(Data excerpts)
- - -
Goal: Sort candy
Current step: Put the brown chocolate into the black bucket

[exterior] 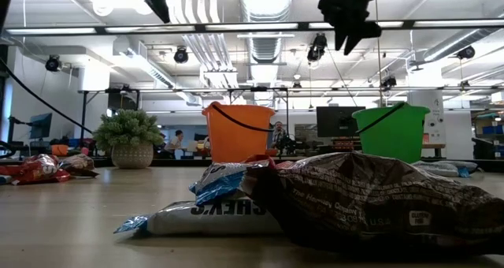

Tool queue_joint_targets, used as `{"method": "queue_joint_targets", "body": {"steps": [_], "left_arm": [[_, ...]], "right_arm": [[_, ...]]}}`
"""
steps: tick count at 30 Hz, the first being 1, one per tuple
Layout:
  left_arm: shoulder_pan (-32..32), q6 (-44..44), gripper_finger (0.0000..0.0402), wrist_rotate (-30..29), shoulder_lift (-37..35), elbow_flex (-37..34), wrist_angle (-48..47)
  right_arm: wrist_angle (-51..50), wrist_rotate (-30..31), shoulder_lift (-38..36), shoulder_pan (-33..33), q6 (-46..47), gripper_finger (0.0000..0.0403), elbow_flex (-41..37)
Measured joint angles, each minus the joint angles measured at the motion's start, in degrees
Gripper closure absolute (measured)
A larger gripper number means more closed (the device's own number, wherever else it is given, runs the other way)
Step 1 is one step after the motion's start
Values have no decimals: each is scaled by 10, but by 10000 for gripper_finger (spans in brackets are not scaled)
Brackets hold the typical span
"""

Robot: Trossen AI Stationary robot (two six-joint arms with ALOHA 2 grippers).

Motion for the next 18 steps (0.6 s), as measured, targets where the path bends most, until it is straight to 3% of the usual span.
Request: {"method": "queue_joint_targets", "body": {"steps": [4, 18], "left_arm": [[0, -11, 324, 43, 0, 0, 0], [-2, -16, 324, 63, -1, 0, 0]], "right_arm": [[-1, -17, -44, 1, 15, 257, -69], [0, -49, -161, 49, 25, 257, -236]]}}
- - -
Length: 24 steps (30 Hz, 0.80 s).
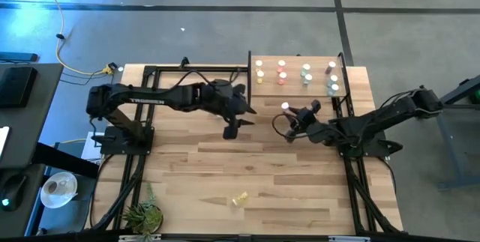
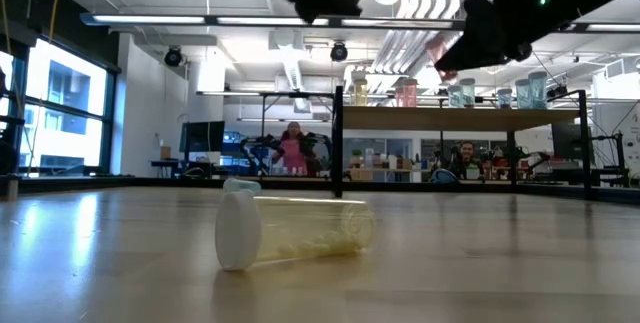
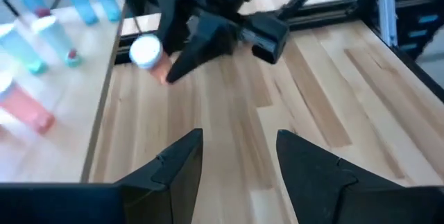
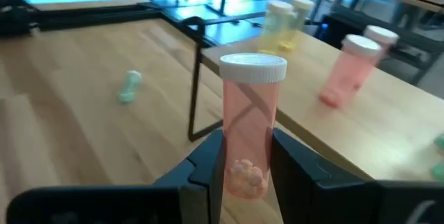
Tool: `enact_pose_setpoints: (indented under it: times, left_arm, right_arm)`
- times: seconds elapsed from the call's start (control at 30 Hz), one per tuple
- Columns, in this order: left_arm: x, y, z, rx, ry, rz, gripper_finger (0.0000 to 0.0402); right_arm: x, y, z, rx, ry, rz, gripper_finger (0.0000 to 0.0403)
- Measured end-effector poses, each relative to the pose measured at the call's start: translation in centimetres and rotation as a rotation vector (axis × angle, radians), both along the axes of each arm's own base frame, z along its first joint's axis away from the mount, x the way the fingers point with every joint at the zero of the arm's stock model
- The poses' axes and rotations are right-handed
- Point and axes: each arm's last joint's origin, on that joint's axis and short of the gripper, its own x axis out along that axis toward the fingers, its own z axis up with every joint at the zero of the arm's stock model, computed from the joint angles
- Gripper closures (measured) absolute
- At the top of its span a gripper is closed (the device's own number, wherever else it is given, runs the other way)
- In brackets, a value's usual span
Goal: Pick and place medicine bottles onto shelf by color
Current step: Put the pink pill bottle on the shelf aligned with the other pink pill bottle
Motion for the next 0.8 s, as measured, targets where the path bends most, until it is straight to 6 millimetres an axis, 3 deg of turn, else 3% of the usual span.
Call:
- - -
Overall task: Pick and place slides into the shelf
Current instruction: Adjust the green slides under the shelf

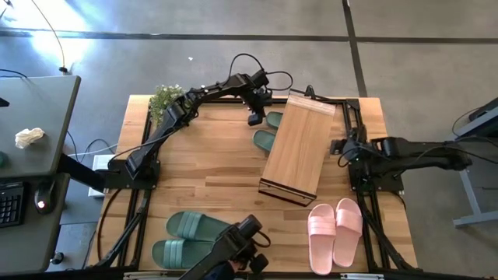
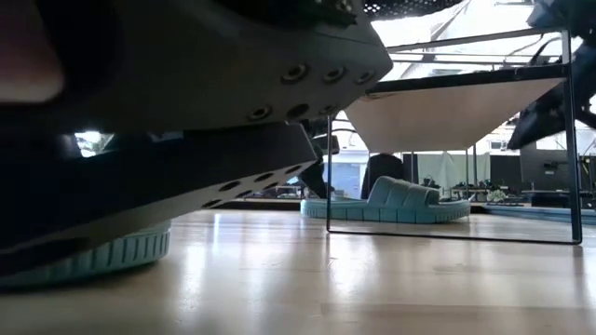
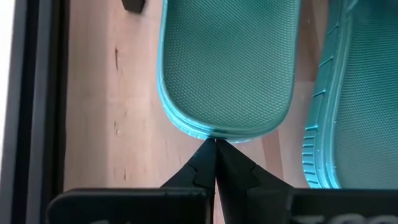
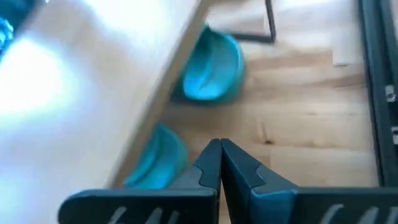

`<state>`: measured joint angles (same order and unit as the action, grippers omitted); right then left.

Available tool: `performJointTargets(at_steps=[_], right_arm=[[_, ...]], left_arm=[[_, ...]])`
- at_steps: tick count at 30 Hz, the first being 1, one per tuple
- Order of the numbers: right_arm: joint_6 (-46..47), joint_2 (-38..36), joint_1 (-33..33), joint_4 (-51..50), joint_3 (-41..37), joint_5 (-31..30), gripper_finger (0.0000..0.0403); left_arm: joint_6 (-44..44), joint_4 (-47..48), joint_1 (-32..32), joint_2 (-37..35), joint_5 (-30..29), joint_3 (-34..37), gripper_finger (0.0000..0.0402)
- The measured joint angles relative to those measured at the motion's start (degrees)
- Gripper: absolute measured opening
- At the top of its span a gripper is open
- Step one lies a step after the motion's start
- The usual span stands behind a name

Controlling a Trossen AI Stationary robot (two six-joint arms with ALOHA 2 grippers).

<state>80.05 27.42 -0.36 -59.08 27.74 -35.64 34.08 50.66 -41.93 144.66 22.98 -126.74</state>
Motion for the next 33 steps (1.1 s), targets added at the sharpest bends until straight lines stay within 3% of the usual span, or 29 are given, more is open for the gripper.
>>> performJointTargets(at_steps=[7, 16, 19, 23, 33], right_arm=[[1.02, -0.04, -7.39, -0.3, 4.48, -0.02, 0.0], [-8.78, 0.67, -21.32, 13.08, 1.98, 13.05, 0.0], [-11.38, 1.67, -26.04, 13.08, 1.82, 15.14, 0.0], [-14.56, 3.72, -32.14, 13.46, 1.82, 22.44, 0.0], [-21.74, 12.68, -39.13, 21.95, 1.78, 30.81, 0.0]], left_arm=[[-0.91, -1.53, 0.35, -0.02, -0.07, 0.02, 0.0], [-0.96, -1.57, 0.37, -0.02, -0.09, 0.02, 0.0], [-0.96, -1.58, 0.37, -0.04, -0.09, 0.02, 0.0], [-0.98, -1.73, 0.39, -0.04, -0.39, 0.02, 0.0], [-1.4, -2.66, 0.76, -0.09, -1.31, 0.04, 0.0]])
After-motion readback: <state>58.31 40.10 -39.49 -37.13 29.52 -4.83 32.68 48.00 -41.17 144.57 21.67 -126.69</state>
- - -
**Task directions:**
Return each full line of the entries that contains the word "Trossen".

**Written solution:**
Robot: Trossen AI Stationary robot (two six-joint arms with ALOHA 2 grippers).
Controlling a Trossen AI Stationary robot (two six-joint arms with ALOHA 2 grippers).

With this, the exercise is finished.